Жанровая неоднозначность «поэмы» А.Макаренко позволяет взглянуть на это произведение и как на коммунистическое автожитие.

Как и в романе Н.Островского «Как закалялась сталь», в «Педагогической поэме» А.Макаренко героем произведения становится человек общественный, человек долга, коммунистический подвижник. И хотя сюжетом «поэмы» не является настоящий агиографический сюжет: вся жизнь героя от рождения и до смерти, - но многие его моменты, связанные с архетипическим потенциалом образа центрального персонажа, имеют переклички с житийными образцами.

Главного героя «поэмы», того же А.Макаренко, в сентябре 1920-ого года заведующий губернским народным образованием посылает на «святое дело»: отдает в его ведение колонию малолетних преступников. Заведующий ставит перед героем задачу сделать из босяков, беспризорников, уголовников новых советских людей. «Самое главное, это самое не какая-нибудь там колония малолетних преступников, а, понимаешь, социальное воспитание... Нам нужен такой человек вот... наш человек! Ты его сделай», - объясняет начальник. Для решения поставленной задачи герой вступает на путь подвига. Ему, бывшему школьному учителю, интеллигенту в очках, приходится отринуть страх смерти, преодолеть собственную «интеллигентскую тряпичность», множество внутренних слабостей, подчинить свою жизнь железной воле.

По тексту «поэмы» несложно проследить становление личности «подвижника соцвоса». «В первой части я хотел показать, как я, неопытный и даже ошибающийся, создавал коллектив из людей заблудших и отсталых», - определяет проблематику начальных глав и даст автохарактеристику (то есть характеристику героя «поэмы») А.Макаренко в письме М.Горькому.

Первые малолетние уголовники, появившиеся в колонии, - «урки», «уркаганы», как они сами себя называют, преподносят герою первое испытание, испытание на прочность его воли. «Урки» полностью игнорируют установленные в колонии правила общежития, отказываются работать, держат в страхе и всячески терроризируют весь воспитательный персонал и жителей близлежащих деревень, селян. Герою приходится вступить на путь активной борьбы с «урками» и с их философией. Он избивает самого наглого «урку» Задорова, тем самым укрощает всю компанию. «Грехопадение педагога» приносит ему первую психологическую победу: «урки» начинают его уважать, принимают правила колонии, начинают работать и учиться.

Но из последующих испытаний подобного рода герой старается выходить более достойным для «подвижника соцвоса» образом. Например, во время товарищеского суда над Буруном, ограбившим старушку, он находит в себе силы «сдержаться» и «не пустить в Буруна чем-нибудь тяжелым». Или во время «зверской» драки с финками, случившейся в спальне колонистов, он оказывается способен ее прекратить исключительно силой своего молчания. Насилие, понимает он, не есть эффективный способ перевоспитания босяков. Потому в дальнейшем А.Макаренко при укрощении поступающих в колонию уголовных элементов старается избежать насилия и выбрать ту или иную легитимную в коммунистическом обществе педагогическую тактику.
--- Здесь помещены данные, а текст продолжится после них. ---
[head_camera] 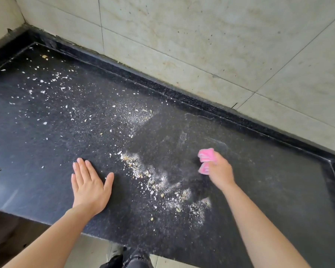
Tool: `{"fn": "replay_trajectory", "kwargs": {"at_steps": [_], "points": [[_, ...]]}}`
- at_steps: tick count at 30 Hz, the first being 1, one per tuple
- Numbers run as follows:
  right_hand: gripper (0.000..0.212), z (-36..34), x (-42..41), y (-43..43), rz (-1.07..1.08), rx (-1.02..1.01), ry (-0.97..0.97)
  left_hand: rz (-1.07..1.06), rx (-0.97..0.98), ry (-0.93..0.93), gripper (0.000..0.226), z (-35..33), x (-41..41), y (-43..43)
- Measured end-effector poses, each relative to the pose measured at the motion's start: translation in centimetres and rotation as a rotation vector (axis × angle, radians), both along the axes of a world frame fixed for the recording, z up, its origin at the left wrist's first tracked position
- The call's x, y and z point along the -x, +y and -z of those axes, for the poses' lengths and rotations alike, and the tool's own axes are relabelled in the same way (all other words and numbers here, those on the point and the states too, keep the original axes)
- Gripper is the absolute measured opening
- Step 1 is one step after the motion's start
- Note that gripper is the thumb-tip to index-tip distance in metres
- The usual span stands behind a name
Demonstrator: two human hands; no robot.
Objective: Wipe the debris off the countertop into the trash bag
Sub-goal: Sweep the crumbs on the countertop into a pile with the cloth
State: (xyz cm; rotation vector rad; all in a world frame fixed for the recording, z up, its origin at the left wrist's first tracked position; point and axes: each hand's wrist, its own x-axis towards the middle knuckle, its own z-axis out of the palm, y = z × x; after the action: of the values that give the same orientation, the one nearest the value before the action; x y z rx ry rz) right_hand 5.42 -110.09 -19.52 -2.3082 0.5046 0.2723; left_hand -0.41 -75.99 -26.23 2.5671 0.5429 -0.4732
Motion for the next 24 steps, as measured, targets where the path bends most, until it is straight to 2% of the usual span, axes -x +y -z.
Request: {"fn": "replay_trajectory", "kwargs": {"at_steps": [4,7,11,15,18,21,24], "points": [[0.049,0.7,2.9,-5.6,0.219,0.26,0.172,0.011,-0.027,0.001,0.09,0.3,0.0,-0.1],[0.04,3.0,5.1,-2.2,0.087,0.433,0.116,0.006,-0.041,-0.004,0.095,0.2,0.0,-0.2],[0.047,4.5,6.7,6.8,-0.145,0.381,0.051,0.031,-0.028,0.024,0.095,-0.2,0.0,-0.2],[0.056,4.1,6.9,10.7,-0.275,0.119,0.101,0.04,0.022,0.031,0.09,-0.6,0.1,0.3],[0.057,1.6,6.8,8.2,-0.107,0.025,0.044,0.053,0.053,0.039,0.088,-0.8,0.2,0.7],[0.053,-1.1,8.3,2.1,0.112,0.037,0.008,0.065,0.052,0.043,0.09,-0.9,0.2,0.8],[0.051,-1.0,10.8,-3.9,0.289,0.123,0.13,0.065,0.052,0.058,0.095,-0.9,0.2,0.7]]}}
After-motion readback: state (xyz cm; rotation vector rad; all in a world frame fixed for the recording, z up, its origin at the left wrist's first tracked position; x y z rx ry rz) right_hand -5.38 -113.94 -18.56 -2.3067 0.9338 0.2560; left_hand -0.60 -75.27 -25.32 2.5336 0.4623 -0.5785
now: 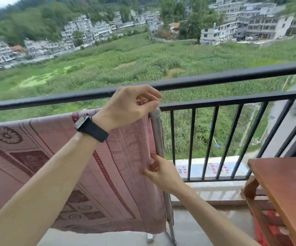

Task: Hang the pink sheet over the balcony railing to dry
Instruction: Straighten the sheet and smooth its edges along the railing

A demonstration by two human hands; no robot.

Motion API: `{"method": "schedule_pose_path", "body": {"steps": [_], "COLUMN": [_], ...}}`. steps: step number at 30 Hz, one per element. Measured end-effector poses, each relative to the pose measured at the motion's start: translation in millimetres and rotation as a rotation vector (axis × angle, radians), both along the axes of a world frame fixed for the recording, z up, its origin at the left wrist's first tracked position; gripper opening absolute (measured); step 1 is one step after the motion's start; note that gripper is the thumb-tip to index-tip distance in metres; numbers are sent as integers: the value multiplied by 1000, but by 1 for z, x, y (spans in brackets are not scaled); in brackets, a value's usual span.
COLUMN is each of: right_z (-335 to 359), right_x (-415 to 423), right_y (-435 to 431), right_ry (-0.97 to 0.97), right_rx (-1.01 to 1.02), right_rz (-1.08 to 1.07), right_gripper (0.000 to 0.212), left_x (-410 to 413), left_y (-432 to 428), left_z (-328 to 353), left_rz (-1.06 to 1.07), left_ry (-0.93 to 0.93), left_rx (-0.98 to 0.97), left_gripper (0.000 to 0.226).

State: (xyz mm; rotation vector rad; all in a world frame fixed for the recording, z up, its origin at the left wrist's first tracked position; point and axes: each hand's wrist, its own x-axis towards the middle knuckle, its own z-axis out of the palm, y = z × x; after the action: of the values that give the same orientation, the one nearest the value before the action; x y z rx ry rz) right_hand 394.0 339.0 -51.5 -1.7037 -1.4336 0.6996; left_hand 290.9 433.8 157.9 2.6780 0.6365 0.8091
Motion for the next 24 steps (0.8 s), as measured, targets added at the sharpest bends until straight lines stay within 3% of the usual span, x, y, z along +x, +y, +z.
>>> {"method": "schedule_pose_path", "body": {"steps": [6,11,14,17,19,21,24], "right_z": [-5,-1,-2,-7,-14,-18,-19], "right_x": [11,40,51,77,94,98,92], "right_y": [-19,-43,-50,-54,-55,-53,-41], "right_ry": [60,405,402,434,338,249,171], "right_rx": [114,65,58,121,140,134,168], "right_rz": [114,213,192,16,-34,-38,-101], "right_gripper": [29,33,34,26,12,11,14], "left_x": [-9,5,18,40,55,67,77], "left_y": [-11,-28,-34,-35,-33,-29,-23], "left_z": [14,14,17,12,2,-7,-11], "left_rz": [170,299,366,405,439,486,542], "left_ry": [102,79,74,70,142,218,178], "left_rx": [0,129,203,192,239,252,213], "left_gripper": [24,21,30,30,28,30,30]}}
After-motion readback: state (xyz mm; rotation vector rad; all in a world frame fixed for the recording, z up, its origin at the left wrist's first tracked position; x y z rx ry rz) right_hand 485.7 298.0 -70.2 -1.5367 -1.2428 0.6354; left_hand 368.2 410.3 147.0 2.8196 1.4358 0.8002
В дальнейшем, в деле укрощения «урок» и беспризорников герой, отказавшийся от насилия, постепенно достигает такой виртуозности, что оказывается способен творить чудеса. Показателен в этом плане эпизод с малолетним бродягой Полещуком, которого секция дефективных при наробразе признала душевнобольным и отправляла в специальный дом. А.Макаренко, на удивление собравшейся вокруг протестующего мальчика толпе, быстро находит с «сумасшедшим» общий язык и увозит его в свою колонию.
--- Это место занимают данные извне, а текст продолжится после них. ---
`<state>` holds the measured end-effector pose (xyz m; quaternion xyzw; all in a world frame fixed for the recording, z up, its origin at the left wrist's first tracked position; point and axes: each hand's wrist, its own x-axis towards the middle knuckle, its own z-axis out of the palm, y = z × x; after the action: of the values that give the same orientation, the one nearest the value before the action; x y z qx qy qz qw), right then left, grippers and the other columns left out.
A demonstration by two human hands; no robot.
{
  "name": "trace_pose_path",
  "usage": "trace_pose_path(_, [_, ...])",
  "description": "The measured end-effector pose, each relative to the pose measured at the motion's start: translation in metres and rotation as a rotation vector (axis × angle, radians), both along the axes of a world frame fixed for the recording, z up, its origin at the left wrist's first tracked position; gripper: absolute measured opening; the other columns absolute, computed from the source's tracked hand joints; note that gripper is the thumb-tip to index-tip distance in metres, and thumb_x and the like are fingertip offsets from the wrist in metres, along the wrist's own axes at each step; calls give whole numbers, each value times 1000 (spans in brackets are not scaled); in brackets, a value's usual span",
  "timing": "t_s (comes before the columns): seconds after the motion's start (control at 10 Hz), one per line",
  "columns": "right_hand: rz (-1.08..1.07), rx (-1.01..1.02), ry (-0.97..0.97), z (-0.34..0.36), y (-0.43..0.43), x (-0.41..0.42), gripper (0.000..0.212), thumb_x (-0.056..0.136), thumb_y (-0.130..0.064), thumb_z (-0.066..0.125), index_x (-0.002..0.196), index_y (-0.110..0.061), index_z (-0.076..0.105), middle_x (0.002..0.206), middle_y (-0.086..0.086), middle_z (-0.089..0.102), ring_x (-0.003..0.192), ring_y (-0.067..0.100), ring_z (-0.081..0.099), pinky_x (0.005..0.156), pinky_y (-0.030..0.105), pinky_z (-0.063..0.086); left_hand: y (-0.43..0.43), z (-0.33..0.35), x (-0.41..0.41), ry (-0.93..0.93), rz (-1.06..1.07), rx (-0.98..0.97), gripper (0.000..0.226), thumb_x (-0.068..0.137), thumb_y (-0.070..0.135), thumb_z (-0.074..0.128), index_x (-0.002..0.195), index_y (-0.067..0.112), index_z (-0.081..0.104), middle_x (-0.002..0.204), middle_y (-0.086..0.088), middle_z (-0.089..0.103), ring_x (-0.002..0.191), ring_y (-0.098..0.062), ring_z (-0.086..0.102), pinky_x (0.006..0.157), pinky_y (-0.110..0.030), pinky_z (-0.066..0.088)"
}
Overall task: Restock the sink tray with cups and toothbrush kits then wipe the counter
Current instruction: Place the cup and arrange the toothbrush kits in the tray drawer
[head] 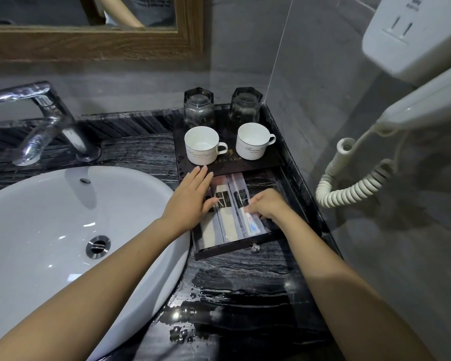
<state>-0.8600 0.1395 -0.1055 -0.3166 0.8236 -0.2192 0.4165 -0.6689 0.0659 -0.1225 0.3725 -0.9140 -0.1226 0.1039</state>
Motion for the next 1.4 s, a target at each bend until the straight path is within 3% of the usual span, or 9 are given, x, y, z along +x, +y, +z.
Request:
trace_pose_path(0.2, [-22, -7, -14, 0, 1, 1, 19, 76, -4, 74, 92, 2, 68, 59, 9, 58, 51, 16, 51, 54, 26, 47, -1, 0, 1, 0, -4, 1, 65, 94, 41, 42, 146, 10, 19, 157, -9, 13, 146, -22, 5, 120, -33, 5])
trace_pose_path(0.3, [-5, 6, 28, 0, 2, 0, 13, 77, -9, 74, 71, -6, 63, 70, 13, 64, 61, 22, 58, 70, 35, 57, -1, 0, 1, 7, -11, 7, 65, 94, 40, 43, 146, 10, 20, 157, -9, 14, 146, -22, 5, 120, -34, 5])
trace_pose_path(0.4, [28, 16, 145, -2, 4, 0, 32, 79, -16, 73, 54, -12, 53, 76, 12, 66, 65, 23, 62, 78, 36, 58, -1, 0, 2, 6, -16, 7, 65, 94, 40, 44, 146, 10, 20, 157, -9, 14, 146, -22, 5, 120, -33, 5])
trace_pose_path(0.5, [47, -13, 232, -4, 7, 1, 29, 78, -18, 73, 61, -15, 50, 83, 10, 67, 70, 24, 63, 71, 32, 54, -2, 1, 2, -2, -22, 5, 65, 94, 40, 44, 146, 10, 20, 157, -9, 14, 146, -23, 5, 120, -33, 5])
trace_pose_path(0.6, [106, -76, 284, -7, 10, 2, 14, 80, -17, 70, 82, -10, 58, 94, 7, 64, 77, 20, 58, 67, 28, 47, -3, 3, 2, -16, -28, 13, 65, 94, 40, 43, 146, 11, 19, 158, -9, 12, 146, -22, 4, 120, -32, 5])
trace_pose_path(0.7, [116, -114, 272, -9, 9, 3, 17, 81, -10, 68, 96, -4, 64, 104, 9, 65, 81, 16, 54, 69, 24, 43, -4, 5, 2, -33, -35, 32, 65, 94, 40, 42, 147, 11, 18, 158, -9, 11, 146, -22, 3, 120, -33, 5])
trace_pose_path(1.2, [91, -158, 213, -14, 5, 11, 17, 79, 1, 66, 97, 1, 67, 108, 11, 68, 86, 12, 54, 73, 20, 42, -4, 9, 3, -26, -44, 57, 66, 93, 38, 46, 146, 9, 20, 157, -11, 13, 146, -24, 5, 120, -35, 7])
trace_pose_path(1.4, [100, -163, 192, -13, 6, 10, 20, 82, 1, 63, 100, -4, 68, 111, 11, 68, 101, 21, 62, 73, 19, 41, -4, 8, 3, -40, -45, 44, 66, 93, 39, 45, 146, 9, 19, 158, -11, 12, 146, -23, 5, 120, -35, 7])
«- Чего ты кричишь? - спросил я его.

Да вот, видишь, признали меня сумасшедшим...

Слышал. Довольно кричать, едем со мной.

На чем едем?

На своих двоих. Запрягай!»

Этот случай, равно как и ряд других подобных же в «поэме», напоминает типичные для житийной литературы случаи изгнания подвижниками бесов из душевнобольных людей.

Что примечательно, свою миссию в колонии герой «поэмы» изначально воспринимает именно как борьбу с метафизическим злом. Его целью оказывается не столько создание дисциплинированного и отлаженного коллектива, сколько перевоспитание беспризорников, искоренение в них всего темного и буржуазного (то есть преодоление их метафизической испорченности), направление их на стезю коммунистической добродетели. «Для нас мало просто «исправить» человека, мы должны его воспитать по- новому, то есть должны воспитать так, чтобы он сделался не просто безопасным или безвредным членом общества, но чтобы он стал активным деятелем новой эпохи», - сформулирует А.Макаренко эту цель в «поэме».

Основной стратегией А.Макаренко в борьбе со злом в каждом воспитаннике становится выработка у последнего подвижнического рефлекса подражания. Примером собственной жизни, самоотверженной работы и самодисциплины герой внушает к себе уважение и желание подражать ему. Как пишет сам А.Макаренко, «Вы можете быть с ними сухи до последней степени, требовательны до придирчивости, вы можете не замечать их, если они торчат у вас под рукой, можете даже безразлично относится к их симпатии, но если вы блещете работой, знанием, удачей, то спокойно не оглядывайтесь: они все на вашей стороне, и они не выдадут. Все равно в чем проявляются ваши способности...

И наоборот, как бы вы ни были ласковы, занимательны в разговоре, добры и приветливы, как бы вы ни были симпатичны в быту и в отдыхе, если ваше дело сопровождается неудачами и провалами, если на каждом шагу видно, что вы своего дела не знаете, если все у вас оканчивается браком или «пшиком», - никогда вы ничего не заслужите, кроме презрения...»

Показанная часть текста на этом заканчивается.